It was easy to guess what Jack had in mind, but he didn’t want to go back his bunker at the Hub. Echoes of Tosh and Owen still reverberated against the cold tile walls, their memories bouncing off every metallic surface and out of every dank corner. Instead, they went to Ianto’s flat, where reminders of the dead weren’t so prevalent. They hid themselves away in dim shadows, behind closed blinds and out of the mocking sheen of the sunlight, and buried their grief in one another until darkness fell.

Ianto awoke sometime in the night and found that Jack was still asleep beside him.
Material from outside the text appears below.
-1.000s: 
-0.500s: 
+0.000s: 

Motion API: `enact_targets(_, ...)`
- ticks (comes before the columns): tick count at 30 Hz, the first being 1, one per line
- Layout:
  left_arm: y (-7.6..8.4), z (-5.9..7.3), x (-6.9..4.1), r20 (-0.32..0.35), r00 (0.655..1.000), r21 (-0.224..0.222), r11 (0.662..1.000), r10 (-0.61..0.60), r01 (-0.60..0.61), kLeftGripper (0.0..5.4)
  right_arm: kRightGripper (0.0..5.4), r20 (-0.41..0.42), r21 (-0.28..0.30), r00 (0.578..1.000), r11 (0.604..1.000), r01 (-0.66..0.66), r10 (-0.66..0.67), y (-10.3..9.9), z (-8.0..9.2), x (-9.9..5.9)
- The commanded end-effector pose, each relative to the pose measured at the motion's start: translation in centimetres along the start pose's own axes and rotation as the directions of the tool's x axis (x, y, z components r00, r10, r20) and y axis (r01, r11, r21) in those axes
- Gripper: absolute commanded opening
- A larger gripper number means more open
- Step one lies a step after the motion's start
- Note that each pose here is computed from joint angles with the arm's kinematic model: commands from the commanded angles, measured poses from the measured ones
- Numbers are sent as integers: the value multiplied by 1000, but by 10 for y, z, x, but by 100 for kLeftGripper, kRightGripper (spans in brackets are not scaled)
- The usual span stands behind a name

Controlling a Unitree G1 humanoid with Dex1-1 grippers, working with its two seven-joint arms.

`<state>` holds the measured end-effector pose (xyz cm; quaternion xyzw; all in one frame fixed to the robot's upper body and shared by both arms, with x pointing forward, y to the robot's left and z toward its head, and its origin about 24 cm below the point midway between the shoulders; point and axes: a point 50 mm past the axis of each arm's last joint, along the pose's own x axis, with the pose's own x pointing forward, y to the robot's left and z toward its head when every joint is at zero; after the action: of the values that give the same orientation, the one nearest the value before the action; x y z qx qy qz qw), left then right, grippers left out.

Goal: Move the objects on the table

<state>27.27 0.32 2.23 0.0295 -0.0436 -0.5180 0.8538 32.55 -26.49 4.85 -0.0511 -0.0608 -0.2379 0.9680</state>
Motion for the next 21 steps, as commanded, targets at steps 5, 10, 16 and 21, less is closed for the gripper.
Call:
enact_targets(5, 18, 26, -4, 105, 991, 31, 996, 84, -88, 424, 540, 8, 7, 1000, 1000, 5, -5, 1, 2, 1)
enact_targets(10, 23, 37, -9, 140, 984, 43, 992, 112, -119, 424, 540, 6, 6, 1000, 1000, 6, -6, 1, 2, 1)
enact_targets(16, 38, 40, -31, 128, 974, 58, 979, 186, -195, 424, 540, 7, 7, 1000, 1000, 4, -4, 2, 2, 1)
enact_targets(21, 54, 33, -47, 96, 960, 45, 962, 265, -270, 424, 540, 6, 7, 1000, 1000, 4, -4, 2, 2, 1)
That gave Ianto some measure of comfort and he smiled faintly as he rolled onto his side. He propped himself on one elbow and he watched his lover sleeping. Light from the streetlamp outside filtered into the bedroom. It was just enough illumination for Ianto to make out Jack’s features.

For a man who was always at war – with daily life, with the universe, with himself – Jack could sleep so peacefully. In this restful state, Jack’s lips curled into a grin and he broke the stillness with a chuckle. Watching, studying, Ianto fell into his habit of pondering Jack’s dreams. Did Jack dream of him? Of Gwen and Owen and Toshiko? Of any of the countless lovers he’d had over his centuries of living? Did he dream of Torchwood or someplace out among the stars? Were his sleeping visions those of a man who lived in Cardiff or one who had adventures in places far too wondrous for Ianto to imagine?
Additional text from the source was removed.